[time-nuts] exponential+linear fit

Alan Melia alan.melia at btinternet.com
Mon Oct 7 14:17:35 UTC 2013


I agree a fit to an equation that has no physical meaning is a bit spurious. 
You can fit almost anything to a polynomial, but it doesnt mean that the 
coefficients mean anything or that an interpolation between data points is 
even sensible!! I have been the victim of a clever maths graduate (with no 
physics knowledge!)

Alan
G3NYK


----- Original Message ----- 
From: "Tim Shoppa" <tshoppa at gmail.com>
To: "Discussion of precise time and frequency measurement" 
<time-nuts at febo.com>
Sent: Monday, October 07, 2013 2:03 PM
Subject: Re: [time-nuts] exponential+linear fit


> Proposing a random fitting with various curves without an underlying
> physical (e.g. Eureqa) model seems... odd. That's more voodoo
> engineering/science than anything real.

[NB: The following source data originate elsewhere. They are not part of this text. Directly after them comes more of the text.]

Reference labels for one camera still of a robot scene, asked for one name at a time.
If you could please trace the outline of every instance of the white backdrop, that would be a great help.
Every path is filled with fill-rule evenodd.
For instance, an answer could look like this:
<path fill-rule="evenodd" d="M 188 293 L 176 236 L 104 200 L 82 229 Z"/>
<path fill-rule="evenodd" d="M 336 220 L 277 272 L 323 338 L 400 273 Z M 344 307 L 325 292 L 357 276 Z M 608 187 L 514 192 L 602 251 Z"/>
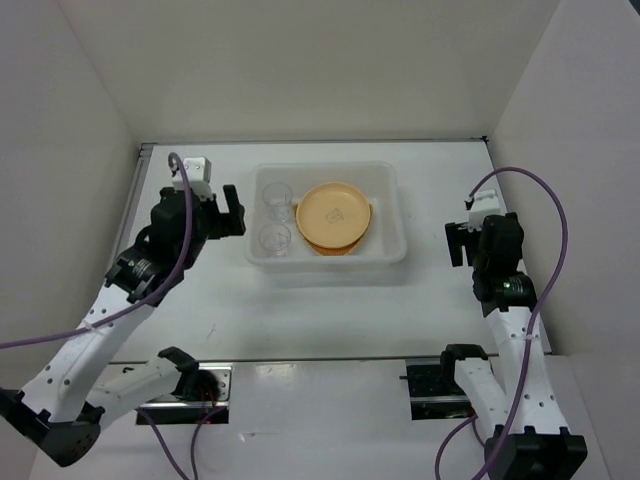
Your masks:
<path fill-rule="evenodd" d="M 628 0 L 563 0 L 491 137 L 496 166 L 519 165 L 561 197 L 566 268 L 545 311 L 614 480 L 636 478 L 640 420 L 640 15 Z M 528 179 L 500 181 L 524 223 L 539 281 L 559 249 L 553 204 Z"/>
<path fill-rule="evenodd" d="M 138 140 L 489 134 L 558 0 L 59 0 Z"/>
<path fill-rule="evenodd" d="M 0 44 L 0 341 L 8 341 L 75 328 L 91 305 L 135 148 L 55 2 L 3 1 Z M 42 367 L 56 348 L 0 351 L 0 367 Z"/>

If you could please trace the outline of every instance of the white table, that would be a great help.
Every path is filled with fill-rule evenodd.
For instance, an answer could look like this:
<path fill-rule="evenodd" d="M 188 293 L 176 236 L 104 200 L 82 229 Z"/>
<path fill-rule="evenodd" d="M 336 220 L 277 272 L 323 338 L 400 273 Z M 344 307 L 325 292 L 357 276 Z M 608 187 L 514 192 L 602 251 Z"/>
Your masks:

It doesn't surprise me that
> computer scientists would propose that as an approach to data, making it
> even more inappropriate.
>
> Having well-versed engineers and physical scientists looking at curves and
> striving to understand the various features with underlying 
> well-understood
> and used physical models (including abnormalities in measurements), that
> seems appropriate.
>
> The originally proposed model of long term linear drift trend plus
> exponential decay of initial thermal conditions is very well understood 
> and
> accepted.
>
>
> On Mon, Oct 7, 2013 at 3:46 AM, Ulrich Bangert 
> <df6jb at ulrich-bangert.de>wrote:
>
>> Jim,
>>
>> most if not all fitting strategies make use of an assumption concerning 
>> the
>> underlying model.
>>
>> For those who are not sure what the underlying model is this one
>>
>> http://creativemachines.cornell.edu/eureqa
>>
>> is the hottest tool that I have ever seen. Give it a try.
>>
>> Best regards
>>
>> Ulrich
>>
>> > -----Ursprungliche Nachricht-----
>> > Von: time-nuts-bounces at febo.com
>> > [mailto:time-nuts-bounces at febo.com] Im Auftrag von Jim Lux
>> > Gesendet: Freitag, 4. Oktober 2013 19:38
>> > An: Discussion of precise time and frequency measurement
>> > Betreff: [time-nuts] exponential+linear fit
>> >
>> >
>> > I'm trying to find a good way to do a combination
>> > exponential/linear fit
>> > (for baseline removal).  It's modeling phase for a moving
>> > source plus a
>> > thermal transient, so the underlying physics is the linear term (the
>> > phase varies linearly with time, since the velocity is constant) plus
>> > the temperature effect.
>> >
>> > the general equation is y(t) = k1 + k2*t + k3*exp(k4*t)
>> >
>> > Working in matlab/octave, but that's just the tool, I'm
>> > looking for some
>> > numerical analysis insight.
>> >
>> > I could do it in steps.. do a straight line to get k1 and k2,
>> > then fit
>> > k3& k4 to the residual; or fit the exponential first, then do the
>> > straight line., but I'm not sure that will minimize the
>> > error, or if it
>> > matches the underlying model (a combination of a linear trend and
>> > thermal effects) as well.
>> >
>> > I suppose I could do something like do the fit on the
>> > derivative, which
>> > would be
>> >
>> > y'(t) = k2 + k3*k4*exp(k4*t)
>> >
>> > Then solve for the the k1.  In reality, I don't think I care as much
>> > what the numbers are (particularly the k1 DC offset) so
>> > could probably
>> > just integrate (numerically)
>> >
>> > y'()-k2-k3*k4*exp(k4*t) and get my sequence with the DC term, linear
>> > drift, and exponential component removed.
>> >
>> >
>> > The fear I have is that differentiating emphasizes noise.